Many people believe that smoke is corrosive only if it contains acid gases. This leads to associating corrosive potential of smoke from materials directly with the amount of acid gases emitted from them during combustion. In extreme cases, chemical composition (i.e. halogen content) is used as a substitute measure of corrosiveness and, therefore, of material suitability for certain applications. The reality is, however, that everything is usually heavily corroded in a fire, whatever the combustible materials involved. In the present project sets of 5 flat carbon steel coupons and 2 copper mirrors were exposed to smoke from several materials for 1 h, in a chamber at room temperature and at 100°C, and kept for 28 days at 75% relative humidity. Various surface treatments were also studied.

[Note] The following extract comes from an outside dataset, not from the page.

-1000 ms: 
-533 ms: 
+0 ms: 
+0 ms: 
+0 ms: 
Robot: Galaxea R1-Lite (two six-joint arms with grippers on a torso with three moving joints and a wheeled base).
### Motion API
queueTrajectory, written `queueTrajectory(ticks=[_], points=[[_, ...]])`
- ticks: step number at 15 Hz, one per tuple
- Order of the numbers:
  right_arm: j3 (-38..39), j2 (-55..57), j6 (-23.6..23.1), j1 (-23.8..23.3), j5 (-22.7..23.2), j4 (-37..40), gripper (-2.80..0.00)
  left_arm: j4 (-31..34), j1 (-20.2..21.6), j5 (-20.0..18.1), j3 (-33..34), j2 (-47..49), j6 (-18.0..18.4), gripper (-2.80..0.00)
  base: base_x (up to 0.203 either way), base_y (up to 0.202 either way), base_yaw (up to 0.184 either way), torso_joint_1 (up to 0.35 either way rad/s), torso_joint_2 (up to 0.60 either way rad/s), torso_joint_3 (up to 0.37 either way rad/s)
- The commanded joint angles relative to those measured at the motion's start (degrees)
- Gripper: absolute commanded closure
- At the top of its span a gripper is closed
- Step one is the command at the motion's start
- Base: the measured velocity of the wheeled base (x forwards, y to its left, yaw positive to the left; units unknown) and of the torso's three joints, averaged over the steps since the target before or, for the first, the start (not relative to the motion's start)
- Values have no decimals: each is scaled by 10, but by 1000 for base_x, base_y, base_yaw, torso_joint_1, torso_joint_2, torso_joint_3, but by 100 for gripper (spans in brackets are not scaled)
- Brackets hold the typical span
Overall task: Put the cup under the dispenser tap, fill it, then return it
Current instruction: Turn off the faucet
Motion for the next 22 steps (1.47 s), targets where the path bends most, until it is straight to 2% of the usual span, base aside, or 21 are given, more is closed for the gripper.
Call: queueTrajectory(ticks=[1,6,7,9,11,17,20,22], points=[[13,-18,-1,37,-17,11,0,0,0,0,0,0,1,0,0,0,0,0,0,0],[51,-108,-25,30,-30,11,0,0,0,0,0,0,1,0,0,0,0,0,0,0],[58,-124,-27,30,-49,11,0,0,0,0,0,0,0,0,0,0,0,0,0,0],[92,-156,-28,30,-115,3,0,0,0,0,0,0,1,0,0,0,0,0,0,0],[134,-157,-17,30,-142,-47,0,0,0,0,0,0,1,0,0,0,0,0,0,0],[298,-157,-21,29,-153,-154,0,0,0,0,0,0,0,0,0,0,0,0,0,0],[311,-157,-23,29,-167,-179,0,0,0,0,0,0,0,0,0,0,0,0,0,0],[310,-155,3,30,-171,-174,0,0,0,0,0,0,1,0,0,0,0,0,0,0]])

The combustibles tested were: a PVC wire compound (PVC WR), a low acid PVC wire compound (PVC LH), a halogen free polyethylene wire compound (PE), wool, wood (Douglas fir, DFIR), polystyrene (PS), neoprene (NPR), nylon (NYL), and a blank (no sample). In order to determine corrosivity the resistance of the copper mirrors and the loss of metal from them was measured. All copper mirrors lost their electrical properties: an almost infinite resistance was measured post-exposure. The amount of copper lost was very similar for all smokes, but, in the 100°C experiments, the smoke corrosivity ranking was:
All steel coupons were corroded too, at least to some extent. The amount of iron lost depended on treatment as well as on the smoke used. In particular, the highest degree of corrosion was found with coupons exposed at very high temperature, where, again, the most corrosive smoke came from nylon. Common wisdom suggests that acid gases result in corrosion of metal. The present work substantiates this fact. However, the acid gas concentration in the atmosphere does not normally correlate with the level of metal corrosion. The results of this work indicate that metal corrosion depends on factors in addition to acid gases: type of metal, temperature, humidity, length of exposure, surface treatment, and geometry. Furthermore all smokes tested are corrosive.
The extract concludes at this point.